Dataset acknowledgement

Table of contents

  1. Purpose of this document
  2. Who
  3. When
  4. How
    1. Semi-automated dataset mining
      1. Requirements
      2. Populate Ingest from nxn.se single cell database
        1. Scope of the script
        2. Running the script
        3. Manual curation after addition
      3. ENA
      4. ArrayExpress
    2. Manual ad-hoc dataset addition

Purpose of this document

This document defines the who, when and how to acknowledge datasets as an “up-and-running” operational task. By ‘acknowledgement’, it’s meant how to add datasets to Ingest as potential datasets to wrangle and include in the HCA DCP.

Who

A wrangler in the operation team, decided at the beginning of the sprint, will be the person responsible for acknowledgement of newly published datasets. The decision is recorded every sprint in the Operations planning notes.

In addition, anyone, at any time, may add published papers/preprints/datasets to Ingest, provided they follow this process and fill in the fields according to the agreed requirements and conventions.

When

At any point before halfway through the sprint, the wrangler/person responsible needs to run the scripts.

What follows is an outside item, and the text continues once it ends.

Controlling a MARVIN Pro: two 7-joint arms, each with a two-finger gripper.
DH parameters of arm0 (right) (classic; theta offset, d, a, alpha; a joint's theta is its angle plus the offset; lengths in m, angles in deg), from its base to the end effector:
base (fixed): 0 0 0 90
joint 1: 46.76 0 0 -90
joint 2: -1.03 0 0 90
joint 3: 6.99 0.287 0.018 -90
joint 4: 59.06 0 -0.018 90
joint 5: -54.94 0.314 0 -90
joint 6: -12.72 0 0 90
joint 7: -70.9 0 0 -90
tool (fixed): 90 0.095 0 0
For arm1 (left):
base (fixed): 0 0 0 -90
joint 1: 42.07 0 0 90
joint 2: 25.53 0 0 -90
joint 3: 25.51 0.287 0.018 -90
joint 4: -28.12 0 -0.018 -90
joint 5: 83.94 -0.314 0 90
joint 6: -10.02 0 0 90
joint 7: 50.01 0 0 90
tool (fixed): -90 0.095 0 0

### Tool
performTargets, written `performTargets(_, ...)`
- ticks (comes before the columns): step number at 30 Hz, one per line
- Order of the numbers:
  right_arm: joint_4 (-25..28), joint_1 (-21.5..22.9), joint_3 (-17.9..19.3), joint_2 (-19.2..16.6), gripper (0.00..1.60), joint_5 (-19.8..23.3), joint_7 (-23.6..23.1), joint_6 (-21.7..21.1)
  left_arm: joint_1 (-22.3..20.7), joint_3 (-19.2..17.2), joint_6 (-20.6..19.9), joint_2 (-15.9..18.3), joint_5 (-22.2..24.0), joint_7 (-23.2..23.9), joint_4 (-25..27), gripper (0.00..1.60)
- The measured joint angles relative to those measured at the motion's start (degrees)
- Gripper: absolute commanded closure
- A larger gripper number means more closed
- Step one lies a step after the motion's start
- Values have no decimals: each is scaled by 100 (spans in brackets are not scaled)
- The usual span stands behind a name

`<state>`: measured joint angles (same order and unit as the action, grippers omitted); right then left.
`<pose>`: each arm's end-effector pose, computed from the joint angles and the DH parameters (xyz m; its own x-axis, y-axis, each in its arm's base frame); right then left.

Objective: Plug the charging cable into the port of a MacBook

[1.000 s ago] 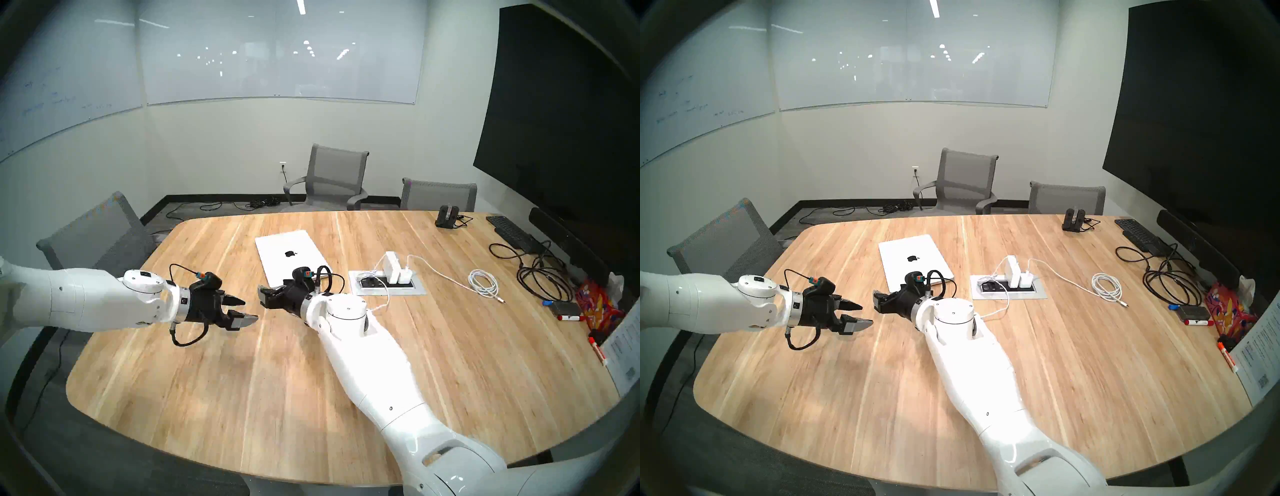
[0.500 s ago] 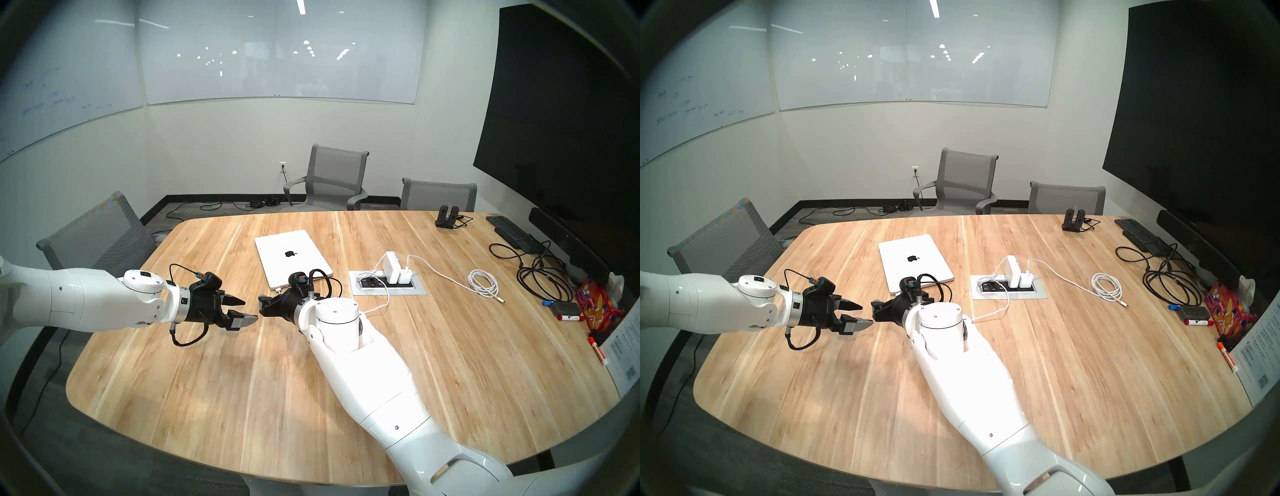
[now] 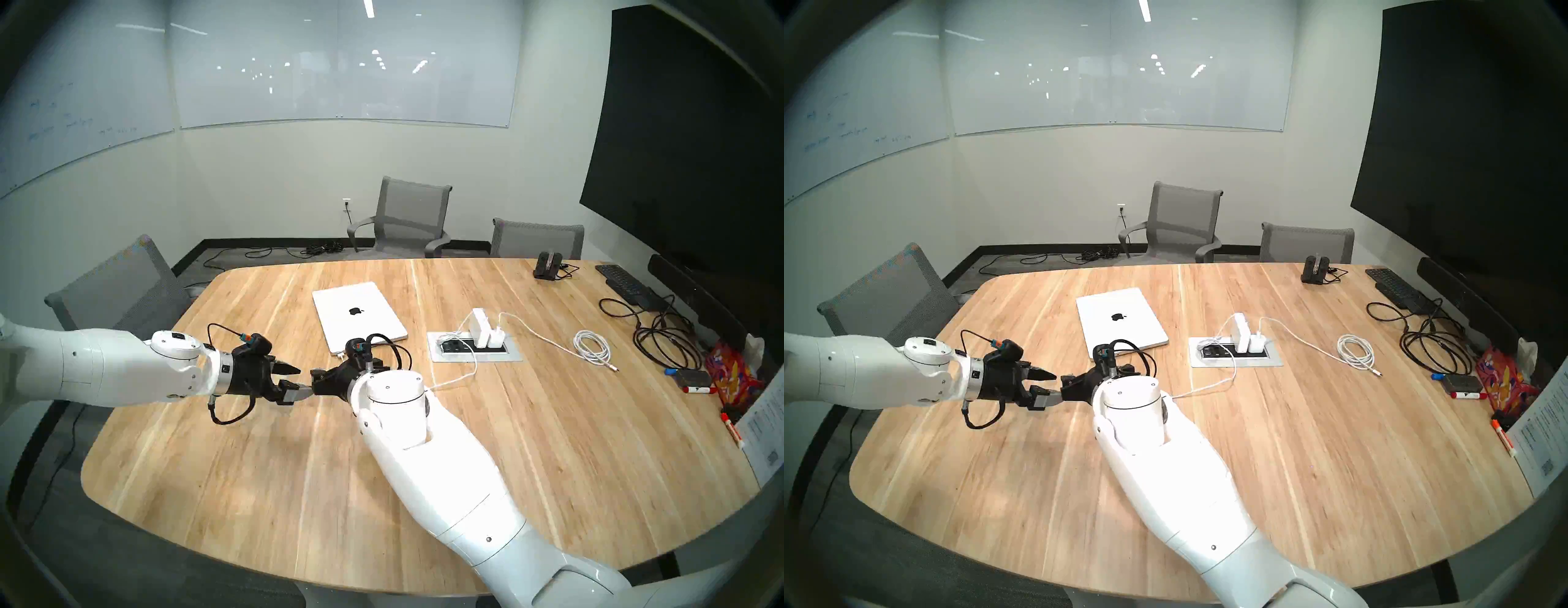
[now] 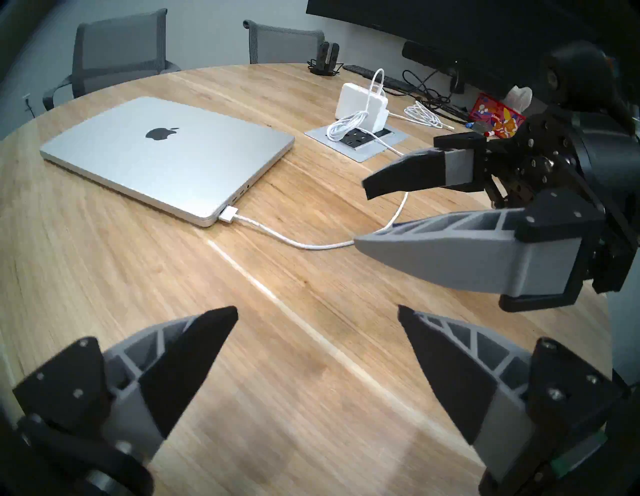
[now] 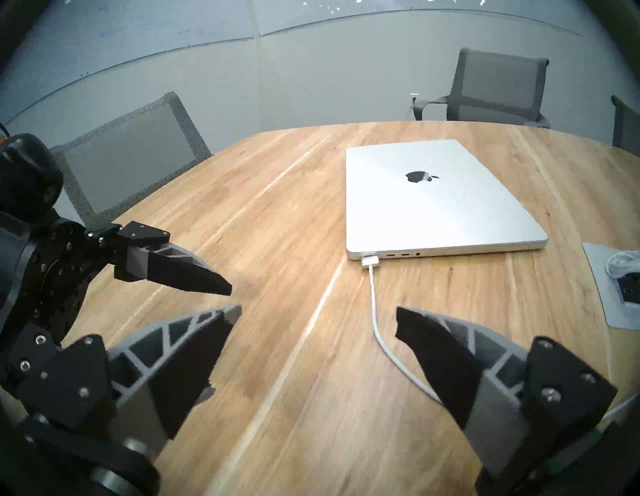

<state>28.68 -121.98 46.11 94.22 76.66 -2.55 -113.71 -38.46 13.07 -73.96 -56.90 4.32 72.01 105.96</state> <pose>0.4073 0.2580 -0.2718 0.4683 0.0954 0.8784 0.4311 -0.8925 -0.1329 0.4368 0.1196 -0.2784 0.4901 -0.3276 0.8078 -0.7459 -0.6371 0.1941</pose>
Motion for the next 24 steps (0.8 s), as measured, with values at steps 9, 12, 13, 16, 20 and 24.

This only needs to be done once per sprint.

How

Semi-automated dataset mining

Requirements

  • Python3 (note: python 3.8 works, 3.10 is not supported yet)
  • Clone the hca-ebi-dev-team repo if you haven’t already and install the requirements:
     git clone https://github.com/ebi-ait/hca-ebi-dev-team.git
     cd scripts/populate_ingest/
     pip install -r requirements.txt
    

Populate Ingest from nxn.se single cell database

Scope of the script

This script compares data between ingest and the nxn.se database, using doi, accessions and title, filters data using eligible organisms, technologies and measurements and populates ingest with the new entries from nxn.se database.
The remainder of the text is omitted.